Think about the speed with which Amazon, eBay, and other internet vendors understand your needs and tailor to them. Think of the continuous feedback sought by every company that interfaces with consumers, and how effectively many use that feedback. Also think of what happens when the feedback is ignored. In 1999, the Institute of Medicine (IOM) published the first in a series of reports on the Quality of Health Care in America. A key finding was the lack of systematic measurement and feedback on the quality of care delivered by clinicians.

As a result, the IOM proposed to prioritize areas of focus, including the most common chronic conditions. In early 2004, the IOM hosted the 1st Annual Crossing the Quality Chasm Summit and published a report of its proceedings. Much like the original report, the Summit recommended that measurement of the quality of care for a small number of highly prevalent chronic conditions was an essential step.

Many organizations participated in this Summit and made bold and definitive statements about the path forward. It’s important to note that there never was a second summit. And just about 10 years later, the state of reporting on these chronic conditions is abysmal. In fact, the state of reporting on quality of care delivered by clinicians in ambulatory settings is shamefully lacking.

A few months ago the Health Care Incentives Improvement Institute, along with Catalyst for Payment Reform, published a state by state report card on the availability of pricing information to residents of each state. That report showed that only two states in the U.S. received an A for price transparency with 29 graded F. Today we are following up that report with a companion that highlights the availability of information on the quality of care delivered by physicians. Had we focused tightly on the priority areas identified by the IOM, the scores would have been worse than they are. As it is, only two states get an A and 40 get a F. The results are, incredibly, worse than for the availability of pricing information.

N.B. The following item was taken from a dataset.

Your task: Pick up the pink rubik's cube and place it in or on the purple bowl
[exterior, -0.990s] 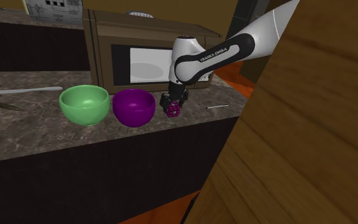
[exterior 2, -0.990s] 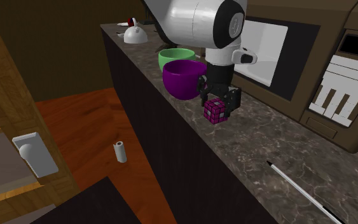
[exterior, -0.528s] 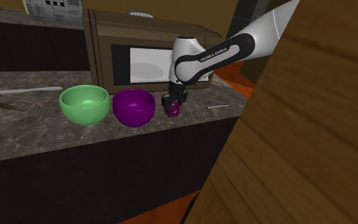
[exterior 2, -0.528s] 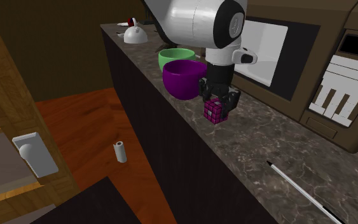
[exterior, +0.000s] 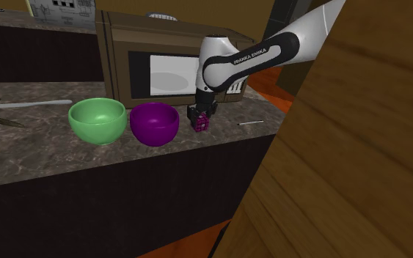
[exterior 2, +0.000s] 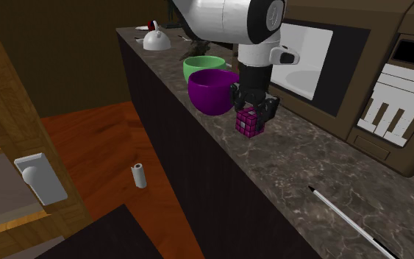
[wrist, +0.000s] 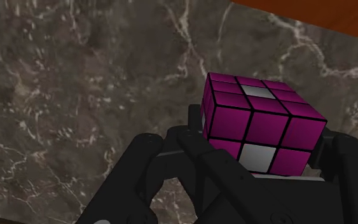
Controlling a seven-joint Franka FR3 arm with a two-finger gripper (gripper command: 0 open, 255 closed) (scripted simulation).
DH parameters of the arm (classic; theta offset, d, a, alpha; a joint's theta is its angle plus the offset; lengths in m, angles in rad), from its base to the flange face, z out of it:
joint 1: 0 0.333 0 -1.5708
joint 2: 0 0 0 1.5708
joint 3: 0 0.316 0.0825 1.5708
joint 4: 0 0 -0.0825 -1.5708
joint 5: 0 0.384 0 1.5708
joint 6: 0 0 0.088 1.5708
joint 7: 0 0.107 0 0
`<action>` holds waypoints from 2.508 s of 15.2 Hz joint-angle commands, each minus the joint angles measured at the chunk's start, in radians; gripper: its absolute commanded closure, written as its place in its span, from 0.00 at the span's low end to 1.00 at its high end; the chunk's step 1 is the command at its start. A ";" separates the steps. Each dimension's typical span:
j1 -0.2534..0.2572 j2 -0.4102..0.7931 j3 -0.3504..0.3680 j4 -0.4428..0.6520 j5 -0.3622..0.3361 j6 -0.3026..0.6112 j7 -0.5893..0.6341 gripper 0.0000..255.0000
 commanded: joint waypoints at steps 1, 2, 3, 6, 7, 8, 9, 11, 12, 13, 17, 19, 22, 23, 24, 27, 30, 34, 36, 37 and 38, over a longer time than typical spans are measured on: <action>-0.001 -0.011 0.001 0.014 0.003 -0.025 -0.002 1.00; -0.001 -0.018 0.001 0.019 0.004 -0.037 -0.003 1.00; -0.001 -0.024 0.002 0.025 0.006 -0.049 -0.005 1.00; -0.002 -0.043 0.002 0.043 0.010 -0.085 -0.007 1.00; -0.002 -0.048 0.003 0.050 0.011 -0.097 -0.008 1.00; -0.002 -0.054 0.003 0.056 0.012 -0.110 -0.009 1.00; -0.003 -0.059 0.003 0.063 0.013 -0.122 -0.010 1.00; -0.003 -0.069 0.004 0.078 0.015 -0.146 -0.012 1.00; -0.003 -0.074 0.004 0.086 0.016 -0.159 -0.013 1.00; -0.003 -0.079 0.004 0.093 0.017 -0.171 -0.013 1.00; -0.004 -0.095 0.005 0.127 0.021 -0.221 -0.016 1.00; -0.004 -0.102 0.005 0.145 0.022 -0.246 -0.017 1.00; -0.004 -0.111 0.005 0.175 0.024 -0.285 -0.019 1.00; -0.004 -0.114 0.005 0.185 0.025 -0.297 -0.019 1.00; -0.004 -0.116 0.005 0.195 0.025 -0.310 -0.020 1.00; -0.004 -0.122 0.005 0.228 0.026 -0.349 -0.021 1.00; -0.004 -0.126 0.006 0.263 0.027 -0.388 -0.022 1.00; 0.022 -0.092 0.024 0.329 0.020 -0.420 0.023 1.00; 0.048 -0.052 0.042 0.382 0.010 -0.435 0.067 1.00; 0.062 -0.030 0.050 0.412 0.005 -0.444 0.089 1.00; 0.076 -0.007 0.057 0.443 -0.001 -0.453 0.110 1.00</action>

We spend our days and evenings discussing the woeful state of health care in America. We lament that quality isn’t improving enough, that costs are too high, that patients are left to fend for themselves. And all those statements are true enough, but how in the world can and should we expect the quality of care to get better if we don’t measure it and report it? How can we expect clinicians to improve without feedback loops?

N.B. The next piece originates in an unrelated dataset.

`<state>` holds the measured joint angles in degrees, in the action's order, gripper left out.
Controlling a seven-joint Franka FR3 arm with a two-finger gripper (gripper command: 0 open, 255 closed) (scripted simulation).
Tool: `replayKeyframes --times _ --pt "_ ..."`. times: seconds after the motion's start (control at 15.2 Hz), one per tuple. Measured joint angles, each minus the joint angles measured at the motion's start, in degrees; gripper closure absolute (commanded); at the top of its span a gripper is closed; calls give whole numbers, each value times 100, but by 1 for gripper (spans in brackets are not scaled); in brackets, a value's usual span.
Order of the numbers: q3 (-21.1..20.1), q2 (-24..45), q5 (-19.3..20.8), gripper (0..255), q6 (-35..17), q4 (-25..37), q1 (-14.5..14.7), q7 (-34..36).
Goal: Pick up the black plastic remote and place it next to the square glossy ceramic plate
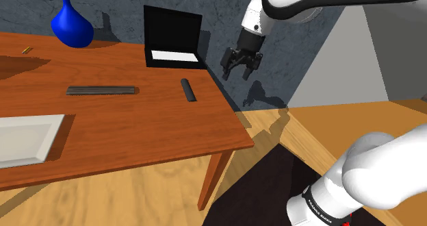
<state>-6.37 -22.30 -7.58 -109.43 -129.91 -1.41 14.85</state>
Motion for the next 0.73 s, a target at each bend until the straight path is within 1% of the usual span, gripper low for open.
replayKeyframes --times 0.4,0.73 --pt "-115 1335 115 0 -701 638 -93 422" --pt "-130 2359 259 0 -1094 1269 -132 775"
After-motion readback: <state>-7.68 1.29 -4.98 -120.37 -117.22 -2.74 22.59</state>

Our decade of experience working with clinicians on Bridges to Excellence shows very clearly and unequivocally that when clinicians are provided actionable and timely feedback loops their performance improves. We’ve also shown that better quality of care for patients with chronic conditions is also more affordable care.

So here are the real questions to ponder: Where are all those champions that signed up to forge ahead in early 2004? Why haven’t they devoted all their energy and might to change health care in America? Because the truth is that they haven’t. The promises they made, as it appears today, were empty.

In “To Err is Human,” the IOM asks us to look at ourselves in the mirror because we are the problem and only we can be the solution. Our second report card provides a mirror to all and what it shows isn’t pretty. We can and must do better. Some are, such as the Aligning Forces communities supported by the Robert Wood Johnson Foundation. But it’s not enough, not close. So many came on those cold January days a decade ago, and only a few stuck to their commitments. Today, we see the result of that lack of commitment and all should bow their heads in shame.